# Assigned task
What you produce should be every line from the data that includes "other".

[Stored entries]
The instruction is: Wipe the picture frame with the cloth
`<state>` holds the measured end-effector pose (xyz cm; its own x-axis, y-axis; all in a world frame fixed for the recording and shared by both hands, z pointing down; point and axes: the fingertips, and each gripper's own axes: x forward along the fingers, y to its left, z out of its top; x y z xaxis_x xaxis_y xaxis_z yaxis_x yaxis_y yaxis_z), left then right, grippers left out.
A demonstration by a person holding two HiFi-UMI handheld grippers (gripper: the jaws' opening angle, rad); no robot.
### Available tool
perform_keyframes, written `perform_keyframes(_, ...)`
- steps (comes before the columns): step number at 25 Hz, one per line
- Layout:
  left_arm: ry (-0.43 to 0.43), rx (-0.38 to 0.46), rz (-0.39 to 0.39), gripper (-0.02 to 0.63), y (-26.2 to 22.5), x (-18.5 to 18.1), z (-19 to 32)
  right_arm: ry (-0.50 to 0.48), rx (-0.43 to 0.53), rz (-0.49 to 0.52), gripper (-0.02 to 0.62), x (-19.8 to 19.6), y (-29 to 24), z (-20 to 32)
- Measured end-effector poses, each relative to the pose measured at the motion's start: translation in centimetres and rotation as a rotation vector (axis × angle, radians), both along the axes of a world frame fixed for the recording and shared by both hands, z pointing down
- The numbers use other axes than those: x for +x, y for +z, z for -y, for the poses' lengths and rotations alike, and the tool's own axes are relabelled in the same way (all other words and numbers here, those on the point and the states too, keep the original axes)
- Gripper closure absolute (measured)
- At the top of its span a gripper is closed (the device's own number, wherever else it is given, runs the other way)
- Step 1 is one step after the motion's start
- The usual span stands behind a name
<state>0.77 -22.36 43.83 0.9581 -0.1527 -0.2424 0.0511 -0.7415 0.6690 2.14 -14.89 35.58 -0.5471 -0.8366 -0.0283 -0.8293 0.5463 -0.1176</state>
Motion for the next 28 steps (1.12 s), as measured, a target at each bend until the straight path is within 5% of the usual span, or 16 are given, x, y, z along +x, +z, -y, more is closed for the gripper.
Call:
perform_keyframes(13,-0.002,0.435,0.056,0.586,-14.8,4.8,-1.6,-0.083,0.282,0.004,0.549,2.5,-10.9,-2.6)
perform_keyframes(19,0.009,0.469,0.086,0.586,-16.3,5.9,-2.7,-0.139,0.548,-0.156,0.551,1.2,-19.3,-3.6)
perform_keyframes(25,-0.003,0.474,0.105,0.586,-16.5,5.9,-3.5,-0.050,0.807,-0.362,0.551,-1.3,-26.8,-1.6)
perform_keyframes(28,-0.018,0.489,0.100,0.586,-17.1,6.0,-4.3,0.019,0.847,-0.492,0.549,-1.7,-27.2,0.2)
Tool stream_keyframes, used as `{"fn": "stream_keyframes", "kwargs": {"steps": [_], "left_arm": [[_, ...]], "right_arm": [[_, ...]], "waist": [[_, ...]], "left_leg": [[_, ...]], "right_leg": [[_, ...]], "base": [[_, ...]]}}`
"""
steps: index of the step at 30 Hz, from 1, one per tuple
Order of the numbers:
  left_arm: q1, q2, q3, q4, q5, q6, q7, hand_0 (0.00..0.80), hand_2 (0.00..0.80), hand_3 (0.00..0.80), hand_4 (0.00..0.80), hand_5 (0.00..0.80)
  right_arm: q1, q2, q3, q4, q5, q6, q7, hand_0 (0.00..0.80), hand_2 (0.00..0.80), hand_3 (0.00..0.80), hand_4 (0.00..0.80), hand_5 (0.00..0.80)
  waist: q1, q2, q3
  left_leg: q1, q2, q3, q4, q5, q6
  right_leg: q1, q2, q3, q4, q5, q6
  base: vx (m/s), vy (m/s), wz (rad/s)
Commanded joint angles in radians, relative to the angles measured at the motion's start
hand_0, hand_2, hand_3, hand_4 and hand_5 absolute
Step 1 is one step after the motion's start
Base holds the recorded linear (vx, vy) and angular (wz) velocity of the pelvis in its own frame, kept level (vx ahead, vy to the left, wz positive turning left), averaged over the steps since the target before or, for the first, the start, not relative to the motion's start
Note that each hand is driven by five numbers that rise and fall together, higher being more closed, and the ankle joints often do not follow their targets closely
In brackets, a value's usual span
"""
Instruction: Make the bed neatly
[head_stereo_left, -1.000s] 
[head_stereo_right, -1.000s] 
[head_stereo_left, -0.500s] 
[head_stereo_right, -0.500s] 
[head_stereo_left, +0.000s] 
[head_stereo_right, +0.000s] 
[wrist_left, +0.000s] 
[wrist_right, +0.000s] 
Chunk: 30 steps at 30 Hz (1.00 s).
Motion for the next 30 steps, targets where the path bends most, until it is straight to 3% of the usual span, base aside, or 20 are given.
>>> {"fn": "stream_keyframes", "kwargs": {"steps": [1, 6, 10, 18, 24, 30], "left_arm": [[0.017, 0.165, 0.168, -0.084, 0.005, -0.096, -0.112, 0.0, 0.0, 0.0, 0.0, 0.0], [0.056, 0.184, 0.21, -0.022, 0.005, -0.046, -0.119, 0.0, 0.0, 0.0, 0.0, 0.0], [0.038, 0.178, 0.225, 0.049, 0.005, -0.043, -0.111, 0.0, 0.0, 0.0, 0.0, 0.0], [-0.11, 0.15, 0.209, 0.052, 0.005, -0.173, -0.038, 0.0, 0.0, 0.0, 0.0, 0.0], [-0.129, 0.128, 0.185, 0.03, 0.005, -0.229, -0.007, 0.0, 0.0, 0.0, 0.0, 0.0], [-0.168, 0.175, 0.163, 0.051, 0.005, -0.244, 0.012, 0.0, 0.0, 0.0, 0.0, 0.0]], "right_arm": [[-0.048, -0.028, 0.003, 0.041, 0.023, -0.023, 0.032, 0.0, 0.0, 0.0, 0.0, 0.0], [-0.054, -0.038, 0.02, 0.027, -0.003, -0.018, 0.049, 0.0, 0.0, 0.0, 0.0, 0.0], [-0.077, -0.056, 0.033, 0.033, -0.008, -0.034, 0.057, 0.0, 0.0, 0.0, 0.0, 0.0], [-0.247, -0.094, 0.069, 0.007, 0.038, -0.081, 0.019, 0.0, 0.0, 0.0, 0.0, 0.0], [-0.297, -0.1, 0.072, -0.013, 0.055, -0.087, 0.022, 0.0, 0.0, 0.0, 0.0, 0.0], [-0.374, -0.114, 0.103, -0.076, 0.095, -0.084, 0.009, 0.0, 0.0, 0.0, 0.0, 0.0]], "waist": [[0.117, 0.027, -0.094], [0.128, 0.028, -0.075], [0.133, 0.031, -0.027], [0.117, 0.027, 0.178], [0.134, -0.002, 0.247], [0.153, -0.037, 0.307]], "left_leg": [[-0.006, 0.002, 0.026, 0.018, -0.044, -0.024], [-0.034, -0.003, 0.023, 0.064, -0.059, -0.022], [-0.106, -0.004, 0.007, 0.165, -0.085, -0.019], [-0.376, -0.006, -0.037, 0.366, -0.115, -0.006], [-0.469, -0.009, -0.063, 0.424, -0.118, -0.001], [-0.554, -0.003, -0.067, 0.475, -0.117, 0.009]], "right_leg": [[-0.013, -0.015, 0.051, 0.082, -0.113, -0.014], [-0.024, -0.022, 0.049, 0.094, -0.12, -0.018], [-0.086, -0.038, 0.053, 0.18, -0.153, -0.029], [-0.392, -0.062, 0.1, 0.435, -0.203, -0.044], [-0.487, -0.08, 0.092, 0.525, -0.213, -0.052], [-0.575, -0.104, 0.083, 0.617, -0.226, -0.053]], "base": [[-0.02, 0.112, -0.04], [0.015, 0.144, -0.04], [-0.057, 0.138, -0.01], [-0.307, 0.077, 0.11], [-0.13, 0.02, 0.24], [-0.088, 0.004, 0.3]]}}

# Your response
- The numbers use other axes than those: x for +x, y for +z, z for -y, for the poses' lengths and rotations alike, and the tool's own axes are relabelled in the same way (all other words and numbers here, those on the point and the states too, keep the original axes)
- At the top of its span a gripper is closed (the device's own number, wherever else it is given, runs the other way)

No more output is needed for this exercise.